Assignment:
Your answer is to be every line of the material that includes the string "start".

Data section:
Segment Open

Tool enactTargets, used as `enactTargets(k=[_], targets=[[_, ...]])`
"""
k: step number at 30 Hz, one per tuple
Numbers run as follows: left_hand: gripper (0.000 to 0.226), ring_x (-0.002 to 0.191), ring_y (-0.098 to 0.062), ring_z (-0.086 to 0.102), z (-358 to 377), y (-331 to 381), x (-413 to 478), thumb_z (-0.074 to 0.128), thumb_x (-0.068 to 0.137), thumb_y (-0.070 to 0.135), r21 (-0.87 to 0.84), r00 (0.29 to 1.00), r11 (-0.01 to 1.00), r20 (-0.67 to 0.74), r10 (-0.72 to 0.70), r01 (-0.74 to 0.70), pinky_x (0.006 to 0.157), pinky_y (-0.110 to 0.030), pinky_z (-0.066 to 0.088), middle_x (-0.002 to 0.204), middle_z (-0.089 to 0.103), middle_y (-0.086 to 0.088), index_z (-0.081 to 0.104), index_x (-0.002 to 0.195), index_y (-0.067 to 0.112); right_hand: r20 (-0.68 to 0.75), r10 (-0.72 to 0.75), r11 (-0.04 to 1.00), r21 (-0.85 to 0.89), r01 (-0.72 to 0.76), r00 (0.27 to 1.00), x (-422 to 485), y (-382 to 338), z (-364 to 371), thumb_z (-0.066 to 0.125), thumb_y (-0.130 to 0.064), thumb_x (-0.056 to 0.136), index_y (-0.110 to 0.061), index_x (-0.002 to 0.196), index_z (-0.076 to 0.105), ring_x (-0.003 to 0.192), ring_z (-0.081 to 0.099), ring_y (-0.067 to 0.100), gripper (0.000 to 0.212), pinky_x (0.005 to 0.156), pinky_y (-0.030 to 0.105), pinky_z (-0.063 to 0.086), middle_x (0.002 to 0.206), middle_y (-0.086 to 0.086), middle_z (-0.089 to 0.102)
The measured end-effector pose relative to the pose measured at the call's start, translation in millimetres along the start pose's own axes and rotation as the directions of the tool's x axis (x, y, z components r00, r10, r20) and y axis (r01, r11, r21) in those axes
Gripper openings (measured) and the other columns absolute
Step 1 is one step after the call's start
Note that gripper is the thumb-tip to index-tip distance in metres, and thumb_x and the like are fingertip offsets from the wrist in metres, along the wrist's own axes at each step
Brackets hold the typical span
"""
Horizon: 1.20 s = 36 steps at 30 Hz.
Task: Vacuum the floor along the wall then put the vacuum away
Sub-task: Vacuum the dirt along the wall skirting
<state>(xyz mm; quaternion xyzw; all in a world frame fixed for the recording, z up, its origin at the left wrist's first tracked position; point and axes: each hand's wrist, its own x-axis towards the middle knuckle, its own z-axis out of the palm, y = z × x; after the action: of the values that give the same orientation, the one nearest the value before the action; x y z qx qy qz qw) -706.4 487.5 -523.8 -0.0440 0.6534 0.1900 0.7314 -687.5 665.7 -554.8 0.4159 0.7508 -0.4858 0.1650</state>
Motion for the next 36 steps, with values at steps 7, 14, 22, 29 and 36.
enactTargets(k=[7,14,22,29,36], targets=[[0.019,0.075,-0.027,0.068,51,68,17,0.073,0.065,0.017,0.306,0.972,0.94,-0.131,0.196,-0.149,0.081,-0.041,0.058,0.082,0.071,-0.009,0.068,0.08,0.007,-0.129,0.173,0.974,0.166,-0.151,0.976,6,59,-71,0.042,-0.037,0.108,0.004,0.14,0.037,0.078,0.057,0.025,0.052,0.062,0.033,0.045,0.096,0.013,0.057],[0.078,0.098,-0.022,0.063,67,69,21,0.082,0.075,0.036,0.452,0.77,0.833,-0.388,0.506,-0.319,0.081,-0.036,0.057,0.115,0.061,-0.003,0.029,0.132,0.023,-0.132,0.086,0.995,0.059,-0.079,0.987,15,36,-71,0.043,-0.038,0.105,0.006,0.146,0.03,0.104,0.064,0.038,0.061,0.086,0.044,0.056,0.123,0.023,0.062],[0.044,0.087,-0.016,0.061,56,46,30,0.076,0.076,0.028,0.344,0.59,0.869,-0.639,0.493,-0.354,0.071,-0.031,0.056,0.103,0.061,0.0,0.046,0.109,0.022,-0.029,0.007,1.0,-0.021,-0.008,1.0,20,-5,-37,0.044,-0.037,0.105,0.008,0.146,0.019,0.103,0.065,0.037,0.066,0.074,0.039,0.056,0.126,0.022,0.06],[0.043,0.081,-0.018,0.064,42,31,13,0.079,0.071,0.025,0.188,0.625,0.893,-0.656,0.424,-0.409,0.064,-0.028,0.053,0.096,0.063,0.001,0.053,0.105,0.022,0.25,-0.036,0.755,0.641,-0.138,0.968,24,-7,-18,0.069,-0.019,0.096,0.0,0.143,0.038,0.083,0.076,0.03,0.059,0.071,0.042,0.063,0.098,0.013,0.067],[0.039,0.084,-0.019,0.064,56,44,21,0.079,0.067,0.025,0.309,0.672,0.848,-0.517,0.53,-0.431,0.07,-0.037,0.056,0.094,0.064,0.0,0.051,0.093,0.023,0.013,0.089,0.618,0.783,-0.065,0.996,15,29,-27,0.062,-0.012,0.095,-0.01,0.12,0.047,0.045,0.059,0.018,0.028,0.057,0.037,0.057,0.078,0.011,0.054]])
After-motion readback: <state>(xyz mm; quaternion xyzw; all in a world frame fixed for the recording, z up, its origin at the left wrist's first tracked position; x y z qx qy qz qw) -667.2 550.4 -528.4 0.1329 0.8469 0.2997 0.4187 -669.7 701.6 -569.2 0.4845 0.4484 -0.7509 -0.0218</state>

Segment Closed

Solution to this task:
The measured end-effector pose relative to the pose measured at the call's start, translation in millimetres along the start pose's own axes and rotation as the directions of the tool's x axis (x, y, z components r00, r10, r20) and y axis (r01, r11, r21) in those axes
Step 1 is one step after the call's start

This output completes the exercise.